In 2013 and 2014 Baker toured with the Ginger Baker Jazz Confusion, a quartet comprising Baker, saxophonist Pee Wee Ellis, bassist Alec Dankworth and percussionist Abass Dodoo.[14]

In 2014 Baker signed with record label Motéma Music to release a new jazz album. The album will feature members of the aforementioned quartet he toured with in 2013.[15]

Documentaries[edit]

In 2012 the documentary film Beware Of Mr.

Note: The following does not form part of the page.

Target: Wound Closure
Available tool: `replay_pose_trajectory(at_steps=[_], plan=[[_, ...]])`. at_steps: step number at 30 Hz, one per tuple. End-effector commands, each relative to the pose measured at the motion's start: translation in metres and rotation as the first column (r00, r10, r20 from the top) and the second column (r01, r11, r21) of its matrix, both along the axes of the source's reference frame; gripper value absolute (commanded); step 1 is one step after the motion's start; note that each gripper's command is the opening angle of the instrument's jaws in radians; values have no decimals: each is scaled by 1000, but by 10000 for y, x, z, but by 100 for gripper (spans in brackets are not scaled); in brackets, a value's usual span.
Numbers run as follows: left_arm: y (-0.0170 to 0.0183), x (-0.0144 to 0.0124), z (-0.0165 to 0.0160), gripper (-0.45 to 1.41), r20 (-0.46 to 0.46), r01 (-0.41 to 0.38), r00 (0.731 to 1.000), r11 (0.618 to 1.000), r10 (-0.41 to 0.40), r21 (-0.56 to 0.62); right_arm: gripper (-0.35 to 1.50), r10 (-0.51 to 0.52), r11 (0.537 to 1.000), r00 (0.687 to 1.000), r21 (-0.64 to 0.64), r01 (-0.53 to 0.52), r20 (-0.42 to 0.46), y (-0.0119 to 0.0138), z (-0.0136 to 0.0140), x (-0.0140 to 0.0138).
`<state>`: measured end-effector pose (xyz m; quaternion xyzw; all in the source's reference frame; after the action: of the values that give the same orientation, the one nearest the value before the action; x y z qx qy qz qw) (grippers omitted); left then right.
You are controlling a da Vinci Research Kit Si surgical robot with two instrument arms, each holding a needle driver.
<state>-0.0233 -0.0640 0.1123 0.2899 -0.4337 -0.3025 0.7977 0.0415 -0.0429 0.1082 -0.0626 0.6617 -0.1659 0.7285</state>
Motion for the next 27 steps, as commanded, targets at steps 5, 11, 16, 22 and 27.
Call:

Baker of Ginger Baker's life by Jay Bulger had its world premiere at South By Southwest in Austin, Texas where it won the grand jury award for best documentary feature.[16][17] The film was nominated for the Grierson Award at the 2012 British Film Institute Awards.[citation needed]

Ginger Baker in Africa (1971) documents Baker's drive from Algeria to Nigeria (across the Sahara desert by Range Rover), where in the capital, Lagos, he sets up a recording studio and jams with Fela Kuti.

Style[edit]

Baker cited Phil Seamen, Art Blakey, Max Roach, Elvin Jones, Philly Joe Jones and Baby Dodds as influences on his style.[18]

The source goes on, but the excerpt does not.